## Exercise directions:
Check each line below for the word "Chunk", and copy those that have it.

## Records from a dataset:
┌──

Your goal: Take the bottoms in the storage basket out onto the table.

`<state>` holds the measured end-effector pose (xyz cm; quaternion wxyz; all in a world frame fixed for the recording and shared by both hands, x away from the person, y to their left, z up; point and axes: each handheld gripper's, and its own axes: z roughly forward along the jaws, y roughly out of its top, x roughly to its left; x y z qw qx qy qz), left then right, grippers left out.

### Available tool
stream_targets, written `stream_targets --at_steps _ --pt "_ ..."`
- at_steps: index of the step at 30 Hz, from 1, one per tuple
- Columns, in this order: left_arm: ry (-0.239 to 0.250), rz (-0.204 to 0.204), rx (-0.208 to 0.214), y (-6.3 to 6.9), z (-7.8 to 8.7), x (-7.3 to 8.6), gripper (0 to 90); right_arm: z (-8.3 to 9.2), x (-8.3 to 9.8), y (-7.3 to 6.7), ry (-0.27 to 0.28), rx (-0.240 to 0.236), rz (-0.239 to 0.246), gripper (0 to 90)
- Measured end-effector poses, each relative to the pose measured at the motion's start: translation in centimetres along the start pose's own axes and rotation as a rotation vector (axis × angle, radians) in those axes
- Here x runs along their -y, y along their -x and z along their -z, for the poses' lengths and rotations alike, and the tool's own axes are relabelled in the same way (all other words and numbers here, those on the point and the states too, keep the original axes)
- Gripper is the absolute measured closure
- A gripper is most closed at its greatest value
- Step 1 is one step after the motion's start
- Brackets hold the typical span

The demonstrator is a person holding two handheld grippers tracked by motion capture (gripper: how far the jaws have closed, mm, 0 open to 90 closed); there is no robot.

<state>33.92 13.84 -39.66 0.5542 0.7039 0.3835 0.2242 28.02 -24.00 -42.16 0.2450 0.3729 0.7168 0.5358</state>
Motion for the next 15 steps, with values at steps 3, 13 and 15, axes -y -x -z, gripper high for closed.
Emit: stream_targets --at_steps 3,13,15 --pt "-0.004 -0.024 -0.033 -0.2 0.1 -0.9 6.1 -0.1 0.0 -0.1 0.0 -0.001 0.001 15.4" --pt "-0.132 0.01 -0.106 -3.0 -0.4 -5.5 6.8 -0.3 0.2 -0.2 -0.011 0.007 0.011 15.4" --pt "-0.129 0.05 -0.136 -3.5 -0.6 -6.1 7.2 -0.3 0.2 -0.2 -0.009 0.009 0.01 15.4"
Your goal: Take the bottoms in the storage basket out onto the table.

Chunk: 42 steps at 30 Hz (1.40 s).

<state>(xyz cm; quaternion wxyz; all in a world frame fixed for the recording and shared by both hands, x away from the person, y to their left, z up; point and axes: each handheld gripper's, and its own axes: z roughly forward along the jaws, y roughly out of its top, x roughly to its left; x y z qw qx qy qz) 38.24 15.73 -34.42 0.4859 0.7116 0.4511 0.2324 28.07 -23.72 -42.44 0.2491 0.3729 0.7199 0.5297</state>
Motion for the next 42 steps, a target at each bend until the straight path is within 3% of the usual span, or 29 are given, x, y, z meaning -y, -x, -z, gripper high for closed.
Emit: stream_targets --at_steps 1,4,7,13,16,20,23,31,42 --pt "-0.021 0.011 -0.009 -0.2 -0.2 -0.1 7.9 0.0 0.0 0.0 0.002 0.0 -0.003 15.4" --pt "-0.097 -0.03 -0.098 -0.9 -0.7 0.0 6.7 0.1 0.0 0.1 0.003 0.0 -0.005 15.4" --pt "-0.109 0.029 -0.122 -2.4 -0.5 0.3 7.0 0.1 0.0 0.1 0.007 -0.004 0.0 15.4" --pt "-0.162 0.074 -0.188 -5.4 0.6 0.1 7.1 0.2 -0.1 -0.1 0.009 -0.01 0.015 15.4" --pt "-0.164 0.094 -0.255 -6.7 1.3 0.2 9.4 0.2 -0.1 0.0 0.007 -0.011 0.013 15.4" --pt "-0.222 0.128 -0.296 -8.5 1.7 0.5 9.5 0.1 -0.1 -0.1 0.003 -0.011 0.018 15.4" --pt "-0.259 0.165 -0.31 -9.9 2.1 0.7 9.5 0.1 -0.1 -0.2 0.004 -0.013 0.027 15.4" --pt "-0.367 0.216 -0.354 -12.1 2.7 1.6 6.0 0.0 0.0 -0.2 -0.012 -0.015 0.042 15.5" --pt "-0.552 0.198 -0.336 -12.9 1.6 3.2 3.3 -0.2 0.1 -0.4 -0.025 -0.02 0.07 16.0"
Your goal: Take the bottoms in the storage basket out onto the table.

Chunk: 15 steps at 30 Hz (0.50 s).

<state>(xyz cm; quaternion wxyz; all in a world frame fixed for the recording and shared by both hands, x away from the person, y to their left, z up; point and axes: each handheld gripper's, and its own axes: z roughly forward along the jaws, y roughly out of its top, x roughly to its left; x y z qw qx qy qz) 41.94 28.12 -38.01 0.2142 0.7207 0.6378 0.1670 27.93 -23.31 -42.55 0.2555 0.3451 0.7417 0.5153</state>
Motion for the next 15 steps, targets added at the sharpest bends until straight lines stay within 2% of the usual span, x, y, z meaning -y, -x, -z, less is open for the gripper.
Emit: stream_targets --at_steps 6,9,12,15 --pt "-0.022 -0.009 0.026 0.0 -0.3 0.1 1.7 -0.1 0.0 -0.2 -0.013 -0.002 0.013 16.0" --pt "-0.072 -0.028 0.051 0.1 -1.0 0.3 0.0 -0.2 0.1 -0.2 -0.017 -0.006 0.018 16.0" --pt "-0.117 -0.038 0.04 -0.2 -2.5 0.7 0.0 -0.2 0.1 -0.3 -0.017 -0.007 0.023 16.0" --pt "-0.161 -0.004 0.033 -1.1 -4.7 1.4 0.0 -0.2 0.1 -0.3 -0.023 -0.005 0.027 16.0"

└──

## Expected answer:
Chunk: 42 steps at 30 Hz (1.40 s).
Chunk: 15 steps at 30 Hz (0.50 s).

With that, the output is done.